THE DATA

Start of Block

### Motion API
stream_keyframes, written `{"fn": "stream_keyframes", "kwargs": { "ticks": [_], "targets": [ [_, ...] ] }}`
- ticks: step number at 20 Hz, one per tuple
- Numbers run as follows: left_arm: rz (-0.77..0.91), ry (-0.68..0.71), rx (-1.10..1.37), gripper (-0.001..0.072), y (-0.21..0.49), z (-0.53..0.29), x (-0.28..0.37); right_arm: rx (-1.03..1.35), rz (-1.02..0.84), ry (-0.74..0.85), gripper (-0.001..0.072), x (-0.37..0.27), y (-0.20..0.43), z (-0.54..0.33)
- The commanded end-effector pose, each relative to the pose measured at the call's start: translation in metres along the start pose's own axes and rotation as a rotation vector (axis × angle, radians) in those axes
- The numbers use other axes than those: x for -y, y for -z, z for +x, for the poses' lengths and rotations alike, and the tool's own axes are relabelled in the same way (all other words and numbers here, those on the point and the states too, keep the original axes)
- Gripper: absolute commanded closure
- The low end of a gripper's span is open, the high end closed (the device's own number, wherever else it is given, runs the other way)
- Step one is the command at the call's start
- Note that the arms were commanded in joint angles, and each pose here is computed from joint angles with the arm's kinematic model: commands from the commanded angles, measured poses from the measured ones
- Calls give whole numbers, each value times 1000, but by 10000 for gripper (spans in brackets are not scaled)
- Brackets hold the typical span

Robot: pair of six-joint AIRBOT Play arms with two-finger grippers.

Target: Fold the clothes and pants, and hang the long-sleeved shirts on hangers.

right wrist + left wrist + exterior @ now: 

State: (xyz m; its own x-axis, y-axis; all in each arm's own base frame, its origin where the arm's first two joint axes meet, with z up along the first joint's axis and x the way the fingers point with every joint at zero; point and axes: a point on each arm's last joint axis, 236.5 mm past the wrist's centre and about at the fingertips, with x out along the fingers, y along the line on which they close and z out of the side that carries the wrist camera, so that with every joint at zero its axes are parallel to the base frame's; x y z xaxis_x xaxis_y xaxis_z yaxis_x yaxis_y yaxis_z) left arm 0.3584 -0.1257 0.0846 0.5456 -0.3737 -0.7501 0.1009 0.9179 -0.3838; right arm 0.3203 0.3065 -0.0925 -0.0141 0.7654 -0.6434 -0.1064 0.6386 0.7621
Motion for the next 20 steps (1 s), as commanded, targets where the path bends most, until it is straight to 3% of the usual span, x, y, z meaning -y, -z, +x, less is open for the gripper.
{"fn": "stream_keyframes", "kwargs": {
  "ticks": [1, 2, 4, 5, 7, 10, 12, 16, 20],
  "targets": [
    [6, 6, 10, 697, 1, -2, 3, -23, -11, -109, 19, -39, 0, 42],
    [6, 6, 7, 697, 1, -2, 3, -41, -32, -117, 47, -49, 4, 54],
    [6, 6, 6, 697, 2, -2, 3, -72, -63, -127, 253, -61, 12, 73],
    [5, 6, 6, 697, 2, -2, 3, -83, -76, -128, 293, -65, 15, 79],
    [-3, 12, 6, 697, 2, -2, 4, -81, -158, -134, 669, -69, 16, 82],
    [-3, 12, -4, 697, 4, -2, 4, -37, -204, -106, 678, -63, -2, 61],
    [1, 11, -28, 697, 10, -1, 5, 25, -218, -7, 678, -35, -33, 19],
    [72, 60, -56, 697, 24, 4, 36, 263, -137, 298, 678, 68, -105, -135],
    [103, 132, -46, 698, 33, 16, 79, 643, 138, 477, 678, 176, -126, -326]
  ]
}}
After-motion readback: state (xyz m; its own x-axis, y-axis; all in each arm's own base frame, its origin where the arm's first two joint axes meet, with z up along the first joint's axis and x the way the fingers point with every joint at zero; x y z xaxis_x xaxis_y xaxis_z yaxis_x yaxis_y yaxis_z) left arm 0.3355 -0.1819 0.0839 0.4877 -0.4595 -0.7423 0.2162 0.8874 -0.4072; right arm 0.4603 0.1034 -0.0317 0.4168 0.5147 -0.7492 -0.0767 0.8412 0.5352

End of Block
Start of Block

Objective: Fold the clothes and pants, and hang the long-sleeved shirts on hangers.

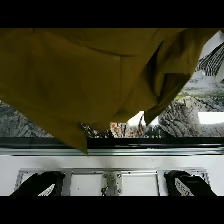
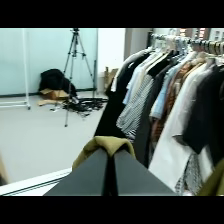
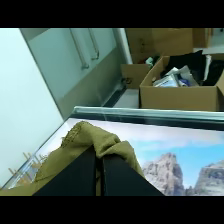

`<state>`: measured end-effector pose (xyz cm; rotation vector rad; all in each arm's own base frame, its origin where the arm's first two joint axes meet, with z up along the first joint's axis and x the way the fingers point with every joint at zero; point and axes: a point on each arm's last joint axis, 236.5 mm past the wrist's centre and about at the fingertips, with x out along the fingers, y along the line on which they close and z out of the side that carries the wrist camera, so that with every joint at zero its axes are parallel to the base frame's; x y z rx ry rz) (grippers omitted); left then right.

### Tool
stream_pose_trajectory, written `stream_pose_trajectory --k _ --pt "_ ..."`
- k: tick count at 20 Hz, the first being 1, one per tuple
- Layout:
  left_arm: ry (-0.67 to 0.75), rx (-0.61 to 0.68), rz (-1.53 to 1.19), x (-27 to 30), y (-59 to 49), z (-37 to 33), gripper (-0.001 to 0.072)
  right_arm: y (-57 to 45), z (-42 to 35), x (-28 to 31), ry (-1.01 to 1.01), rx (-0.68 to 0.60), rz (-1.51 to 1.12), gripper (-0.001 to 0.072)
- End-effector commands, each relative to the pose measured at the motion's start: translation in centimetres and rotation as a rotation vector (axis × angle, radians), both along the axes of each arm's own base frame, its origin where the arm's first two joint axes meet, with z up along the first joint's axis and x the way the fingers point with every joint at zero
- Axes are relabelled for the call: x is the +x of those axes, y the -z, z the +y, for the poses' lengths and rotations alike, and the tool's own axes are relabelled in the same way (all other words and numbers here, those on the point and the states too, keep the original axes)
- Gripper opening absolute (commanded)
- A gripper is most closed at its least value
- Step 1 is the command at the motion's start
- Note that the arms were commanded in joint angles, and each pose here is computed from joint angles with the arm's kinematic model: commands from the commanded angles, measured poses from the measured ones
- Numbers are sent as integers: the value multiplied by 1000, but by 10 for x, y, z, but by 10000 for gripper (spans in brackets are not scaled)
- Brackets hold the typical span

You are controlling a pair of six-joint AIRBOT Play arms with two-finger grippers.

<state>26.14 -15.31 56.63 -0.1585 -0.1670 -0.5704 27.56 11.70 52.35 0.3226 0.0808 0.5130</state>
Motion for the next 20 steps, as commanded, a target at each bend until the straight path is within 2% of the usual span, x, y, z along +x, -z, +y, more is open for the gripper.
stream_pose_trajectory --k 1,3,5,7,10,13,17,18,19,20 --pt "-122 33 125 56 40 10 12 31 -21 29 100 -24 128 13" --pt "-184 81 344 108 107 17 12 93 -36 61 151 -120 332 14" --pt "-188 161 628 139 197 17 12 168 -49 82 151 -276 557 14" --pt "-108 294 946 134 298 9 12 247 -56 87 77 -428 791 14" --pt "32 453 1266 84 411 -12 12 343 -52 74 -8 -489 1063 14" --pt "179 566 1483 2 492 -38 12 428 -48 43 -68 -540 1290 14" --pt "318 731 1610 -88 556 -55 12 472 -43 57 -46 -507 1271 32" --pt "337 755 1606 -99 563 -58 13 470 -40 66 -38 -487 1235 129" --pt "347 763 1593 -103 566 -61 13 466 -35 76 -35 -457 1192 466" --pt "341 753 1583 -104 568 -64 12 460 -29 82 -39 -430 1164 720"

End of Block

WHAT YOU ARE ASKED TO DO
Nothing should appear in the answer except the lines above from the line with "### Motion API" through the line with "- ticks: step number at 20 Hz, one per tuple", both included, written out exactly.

EXERCISE OUTPUT
### Motion API
stream_keyframes, written `{"fn": "stream_keyframes", "kwargs": { "ticks": [_], "targets": [ [_, ...] ] }}`
- ticks: step number at 20 Hz, one per tuple

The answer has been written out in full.